Generation belongs in an MCP server

// signals

An agent working through a task shouldn’t have to stop, switch to a design tool, click around a canvas, export a file, and carry it back. When it needs an image, it should ask for one, the same way it asks for a database row or a weather reading. Generation is a dependency, not a destination. I built RNSNB to prove that.

The break in the flow

Most image tools are places you go. That’s fine for a person composing one hero shot with intent. It’s wrong for an agent three steps into a job that happens to need a diagram, a thumbnail, a placeholder. The moment the tool is somewhere you visit, the agent has to break flow: hand off to a human, or drive a browser it was never built to drive. The image isn’t the point of the task; it’s one input the task needs. Inputs should be callable. So I made generation something an agent requests, not somewhere it has to travel.

One pipeline, two front doors

RNSNB, Randolph’s Not-So Nano Banana, is a full image studio on Google Gemini, and it has two front doors onto the same engine.

One is a browser app: a zero-build front end in vanilla JavaScript and PHP (no npm, no webpack) with an IndexedDB gallery that never fills up and offline PWA support, live at randomsynergy.com/rnsnb. A person opens it and works.

The other is a hosted MCP server, TypeScript on Node, that exposes the same generation to any agent that speaks MCP. Eight tools, feature parity with the UI. A person clicks Generate; an agent calls rnsnb_generate_image. Same backend, same models, same output. Neither path is a stripped-down version of the other.

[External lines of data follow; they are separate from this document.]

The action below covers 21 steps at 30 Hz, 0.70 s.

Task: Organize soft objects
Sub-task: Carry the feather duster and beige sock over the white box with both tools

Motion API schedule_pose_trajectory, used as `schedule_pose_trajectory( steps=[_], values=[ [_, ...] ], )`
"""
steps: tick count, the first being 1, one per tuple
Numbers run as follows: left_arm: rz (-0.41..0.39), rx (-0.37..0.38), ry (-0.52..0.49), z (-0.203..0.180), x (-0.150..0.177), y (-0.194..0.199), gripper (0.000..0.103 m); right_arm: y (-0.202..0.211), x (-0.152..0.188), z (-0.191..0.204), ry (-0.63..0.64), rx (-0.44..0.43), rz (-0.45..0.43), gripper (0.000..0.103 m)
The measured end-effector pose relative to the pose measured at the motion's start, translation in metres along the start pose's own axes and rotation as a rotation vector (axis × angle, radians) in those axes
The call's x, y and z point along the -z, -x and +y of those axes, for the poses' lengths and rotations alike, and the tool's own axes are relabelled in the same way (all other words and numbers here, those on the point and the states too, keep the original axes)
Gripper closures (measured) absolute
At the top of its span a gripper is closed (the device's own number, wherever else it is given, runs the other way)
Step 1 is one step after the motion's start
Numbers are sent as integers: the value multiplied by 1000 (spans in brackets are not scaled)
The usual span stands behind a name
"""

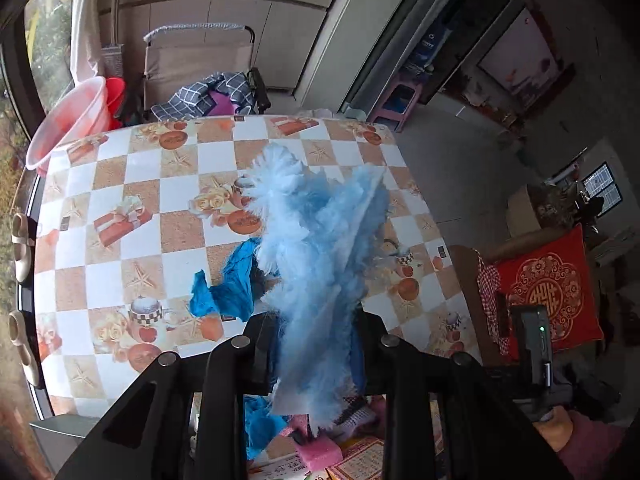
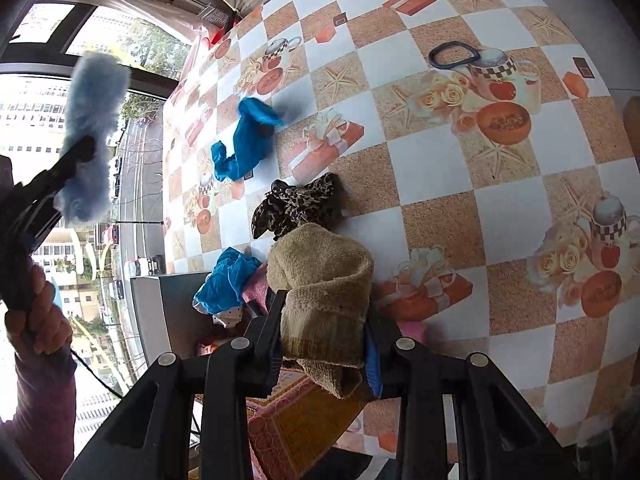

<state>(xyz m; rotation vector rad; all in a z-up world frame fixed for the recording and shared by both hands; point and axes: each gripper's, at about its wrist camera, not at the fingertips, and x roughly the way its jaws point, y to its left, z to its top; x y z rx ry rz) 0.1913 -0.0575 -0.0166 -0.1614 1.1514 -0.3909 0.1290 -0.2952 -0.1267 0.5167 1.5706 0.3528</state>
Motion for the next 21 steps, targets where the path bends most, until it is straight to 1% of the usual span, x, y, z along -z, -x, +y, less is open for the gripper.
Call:
schedule_pose_trajectory(
  steps=[1,3,4,8,11,14,19,21],
  values=[
    [11,-43,-17,-5,3,2,73,1,1,-1,-4,2,-6,68],
    [60,-118,-53,-14,13,-1,73,7,4,-3,-11,10,-20,68],
    [81,-129,-69,-19,20,-3,73,11,6,-4,-16,19,-32,68],
    [135,-132,-148,-45,56,-8,73,30,20,-3,-13,68,-64,68],
    [160,-102,-171,-61,75,-6,73,43,35,-4,-31,103,-89,68],
    [159,-70,-215,-82,85,0,73,54,56,-8,-68,128,-122,68],
    [153,11,-343,-133,99,6,73,71,94,-14,-140,183,-181,68],
    [163,24,-388,-153,108,7,73,79,108,-16,-160,207,-204,68]
  ],
)
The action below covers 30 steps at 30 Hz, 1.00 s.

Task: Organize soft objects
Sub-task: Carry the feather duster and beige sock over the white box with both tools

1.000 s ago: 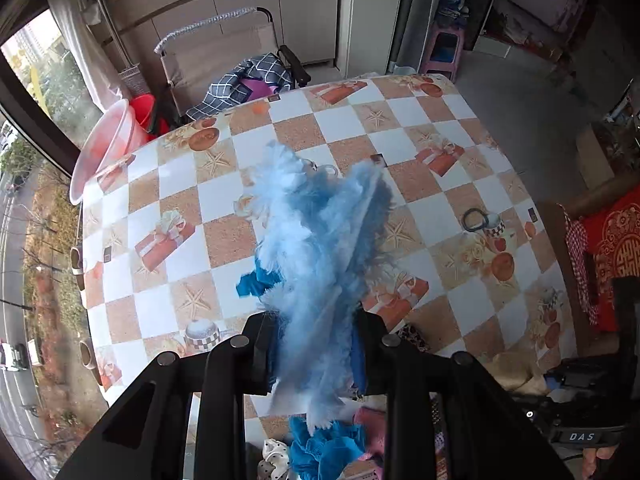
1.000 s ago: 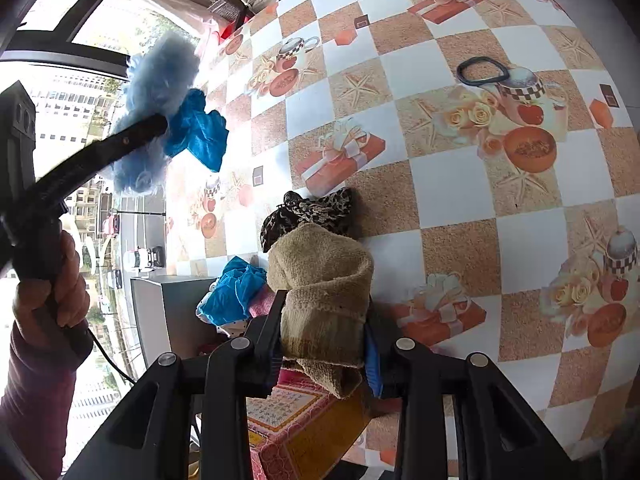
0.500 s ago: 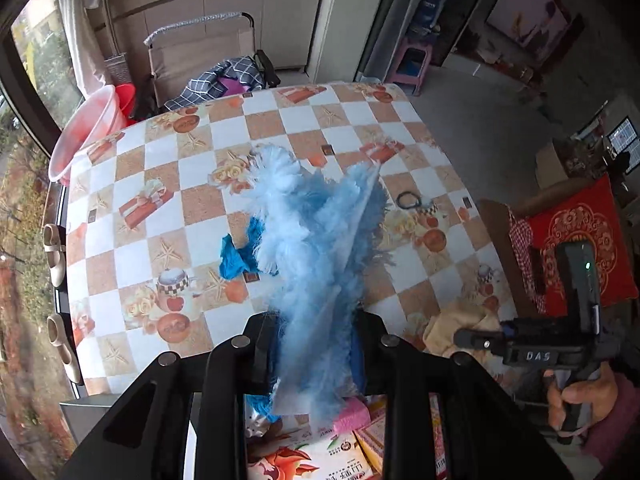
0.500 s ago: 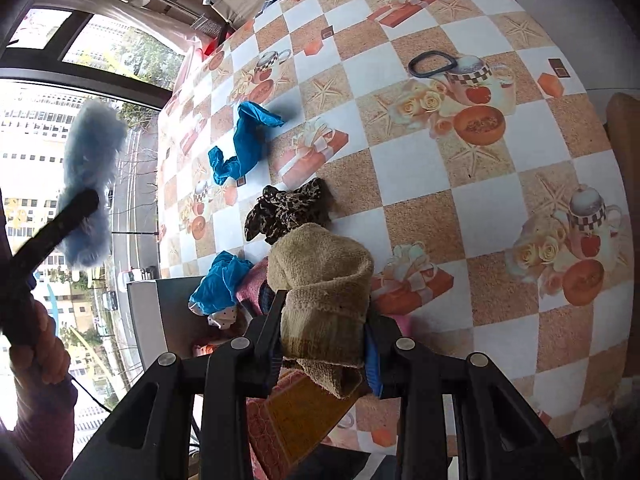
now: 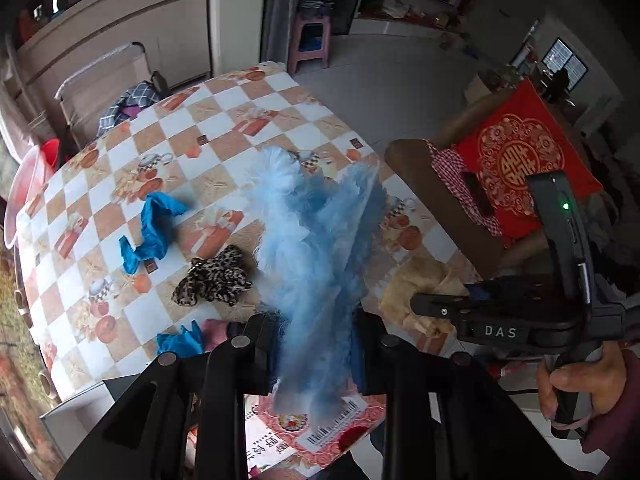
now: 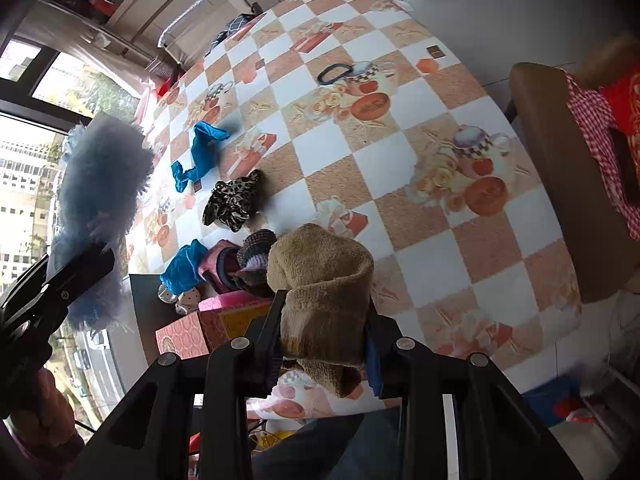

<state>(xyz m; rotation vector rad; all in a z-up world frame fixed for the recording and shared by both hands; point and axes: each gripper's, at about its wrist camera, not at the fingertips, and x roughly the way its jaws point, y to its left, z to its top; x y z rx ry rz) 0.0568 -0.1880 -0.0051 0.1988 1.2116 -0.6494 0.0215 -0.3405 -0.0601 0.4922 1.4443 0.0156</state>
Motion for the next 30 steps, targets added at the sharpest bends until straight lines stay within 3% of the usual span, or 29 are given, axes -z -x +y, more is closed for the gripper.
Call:
schedule_pose_trajectory(
  steps=[7,15,20,30],
  values=[
    [45,29,-114,-65,23,-4,73,29,34,-20,2,62,-28,68],
    [108,19,-188,-122,66,-8,73,38,76,-40,78,58,26,68],
    [124,5,-163,-126,91,-1,73,28,94,-38,157,23,92,68],
    [150,-70,7,-92,152,12,73,7,126,12,388,-9,186,68]
  ],
)
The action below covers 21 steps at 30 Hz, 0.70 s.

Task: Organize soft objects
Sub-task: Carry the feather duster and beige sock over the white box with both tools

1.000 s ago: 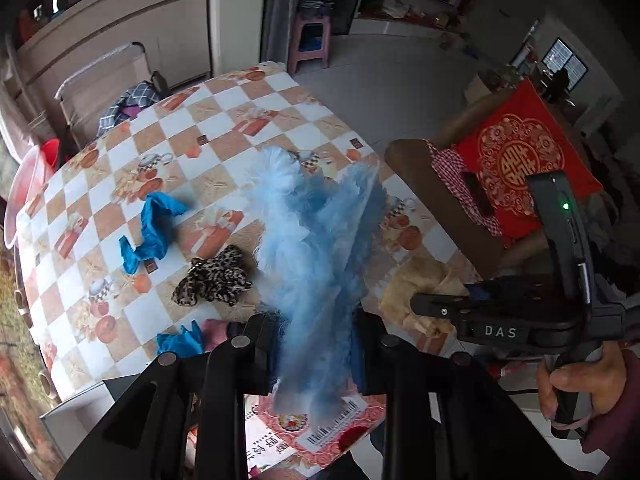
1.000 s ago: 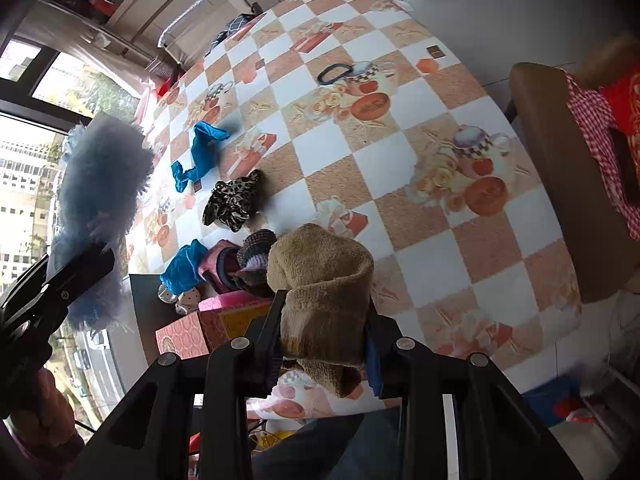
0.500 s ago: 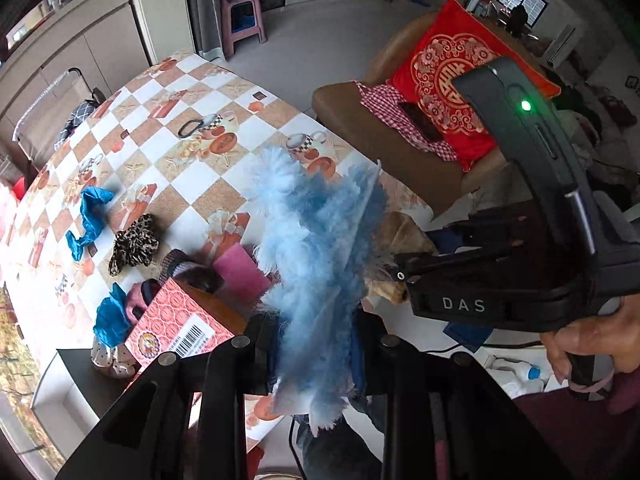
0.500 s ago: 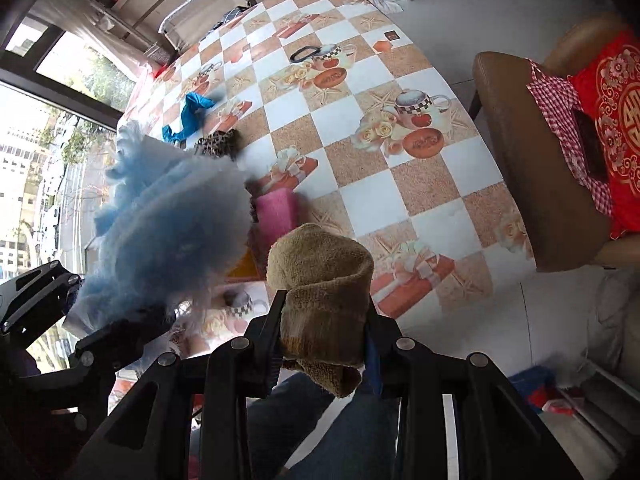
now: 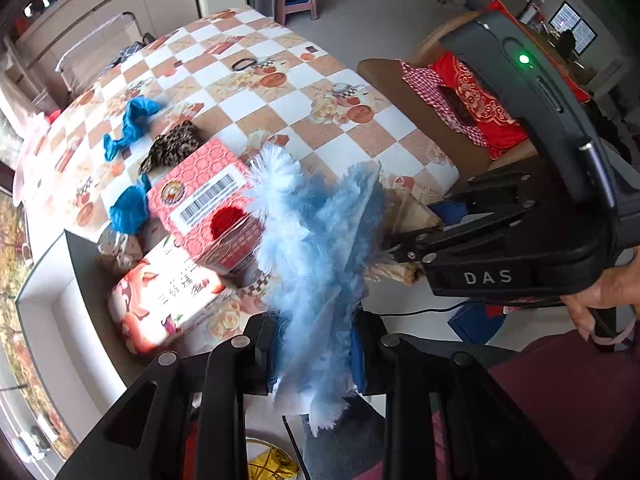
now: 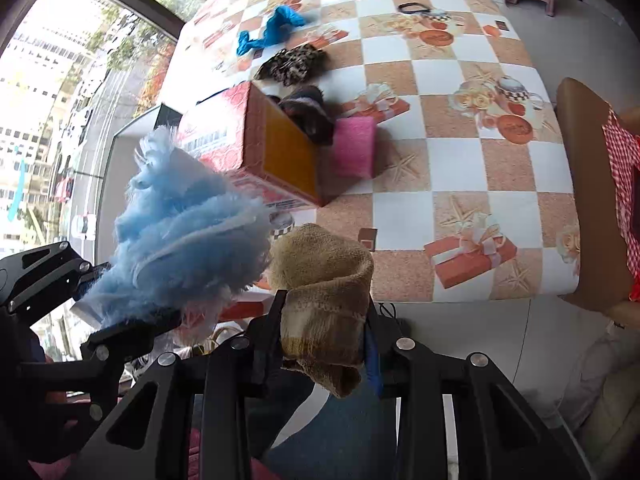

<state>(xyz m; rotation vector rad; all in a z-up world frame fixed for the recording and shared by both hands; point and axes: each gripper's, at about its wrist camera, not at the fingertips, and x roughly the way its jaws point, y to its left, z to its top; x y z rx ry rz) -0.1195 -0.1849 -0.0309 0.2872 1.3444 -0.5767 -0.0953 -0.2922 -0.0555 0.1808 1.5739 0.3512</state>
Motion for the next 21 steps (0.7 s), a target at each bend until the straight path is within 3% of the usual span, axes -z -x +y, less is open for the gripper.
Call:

What “a service” actually gets you

This isn’t a thin wrapper around an API. The studio runs two Gemini tiers (a Flash tier for fast drafts and iteration, and a Pro tier for text-heavy, final, client-facing renders), both up to 4K. Pro carries the controls you’d expect from a real camera: a 3D camera widget with 96 positions, 9 lighting options, depth of field, focus, and color grading. There are 20 style presets, batch generation, negative prompts, reference images, and iterative refinement that keeps a parent-child history of every edit.

The point is that an agent calling the MCP server gets all of it. Not a lesser “machine version.” The capability is identical whether a human or a model is holding the other end.

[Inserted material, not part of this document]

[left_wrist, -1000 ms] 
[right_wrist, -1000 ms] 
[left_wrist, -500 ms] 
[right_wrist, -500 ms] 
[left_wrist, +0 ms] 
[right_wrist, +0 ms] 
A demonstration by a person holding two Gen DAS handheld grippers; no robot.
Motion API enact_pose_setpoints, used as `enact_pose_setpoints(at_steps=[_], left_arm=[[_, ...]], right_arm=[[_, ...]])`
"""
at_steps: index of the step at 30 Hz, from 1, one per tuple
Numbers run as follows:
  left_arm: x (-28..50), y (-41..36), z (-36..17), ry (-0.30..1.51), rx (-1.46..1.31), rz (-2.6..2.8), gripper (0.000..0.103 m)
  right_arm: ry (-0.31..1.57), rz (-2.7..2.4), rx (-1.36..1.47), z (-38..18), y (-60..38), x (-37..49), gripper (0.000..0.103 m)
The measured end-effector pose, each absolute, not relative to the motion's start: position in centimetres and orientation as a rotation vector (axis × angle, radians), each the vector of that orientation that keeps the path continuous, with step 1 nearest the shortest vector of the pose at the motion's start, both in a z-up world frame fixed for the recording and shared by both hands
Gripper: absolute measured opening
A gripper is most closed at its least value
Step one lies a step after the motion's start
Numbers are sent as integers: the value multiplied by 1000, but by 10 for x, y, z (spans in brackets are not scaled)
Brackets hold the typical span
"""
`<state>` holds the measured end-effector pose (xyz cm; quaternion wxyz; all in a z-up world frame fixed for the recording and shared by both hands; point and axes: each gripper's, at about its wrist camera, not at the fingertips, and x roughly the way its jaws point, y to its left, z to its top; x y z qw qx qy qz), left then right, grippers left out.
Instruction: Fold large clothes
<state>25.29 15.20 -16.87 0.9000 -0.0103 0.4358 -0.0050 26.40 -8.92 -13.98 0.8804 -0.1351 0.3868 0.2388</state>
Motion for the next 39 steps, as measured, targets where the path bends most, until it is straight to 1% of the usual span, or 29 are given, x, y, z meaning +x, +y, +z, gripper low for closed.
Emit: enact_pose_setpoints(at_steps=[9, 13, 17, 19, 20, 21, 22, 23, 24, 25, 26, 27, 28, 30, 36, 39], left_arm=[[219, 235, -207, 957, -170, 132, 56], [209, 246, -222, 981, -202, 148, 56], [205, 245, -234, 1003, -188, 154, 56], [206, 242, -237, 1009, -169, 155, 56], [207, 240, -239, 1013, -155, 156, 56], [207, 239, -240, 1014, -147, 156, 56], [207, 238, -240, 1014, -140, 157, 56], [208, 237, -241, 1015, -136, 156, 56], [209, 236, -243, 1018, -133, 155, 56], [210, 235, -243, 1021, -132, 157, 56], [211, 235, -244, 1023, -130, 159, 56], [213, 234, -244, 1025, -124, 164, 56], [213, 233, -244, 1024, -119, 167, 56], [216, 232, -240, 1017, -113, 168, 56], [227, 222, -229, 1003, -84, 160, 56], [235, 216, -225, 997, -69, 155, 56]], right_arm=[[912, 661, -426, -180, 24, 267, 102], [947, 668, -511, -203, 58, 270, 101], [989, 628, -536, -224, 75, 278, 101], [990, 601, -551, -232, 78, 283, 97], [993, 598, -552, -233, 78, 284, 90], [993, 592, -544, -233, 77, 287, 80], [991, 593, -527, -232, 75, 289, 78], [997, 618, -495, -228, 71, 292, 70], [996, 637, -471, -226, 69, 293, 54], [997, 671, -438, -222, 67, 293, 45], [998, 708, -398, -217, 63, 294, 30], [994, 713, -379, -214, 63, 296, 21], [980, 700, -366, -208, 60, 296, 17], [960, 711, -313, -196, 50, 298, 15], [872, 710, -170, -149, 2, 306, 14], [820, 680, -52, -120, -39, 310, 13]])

The permanent URL is the whole trick

Here’s the part that makes it agent-native. Every image RNSNB produces lands at a permanent public URL: plain HTTP GET, no auth, no token, no expiry. The agent doesn’t get back a blob it has to store or a handle that goes stale. It gets a link it can drop straight into a markdown doc, a web page, a deploy, a message.

That’s the difference between “generate an image” and “generate an image I can use in the next step.” A URL is the most composable output there is; everything downstream already knows how to read one. The agent generates, gets a link, and keeps working. It never left the flow.

Build once, expose it everywhere

This is the method, not a one-off. I built the pipeline once and put two front doors on it, so people and agents run the exact same code, models, and guardrails. When I harden the rate limits (50 generations an hour per IP on the web, per-caller ceilings on the hosted MCP side) or ship a new Gemini model, the browser and every agent get it at the same time. There’s no “AI version” quietly drifting behind the real product. Build the capability once, then expose it so people and machines call the same thing.

The lesson generalizes past images. Any capability an agent needs mid-task (a search, a generation, a lookup, a transform) is worth more as a service it can call than a place it has to visit. Stop making agents break flow to use your tools. Hand them a URL and let them keep going.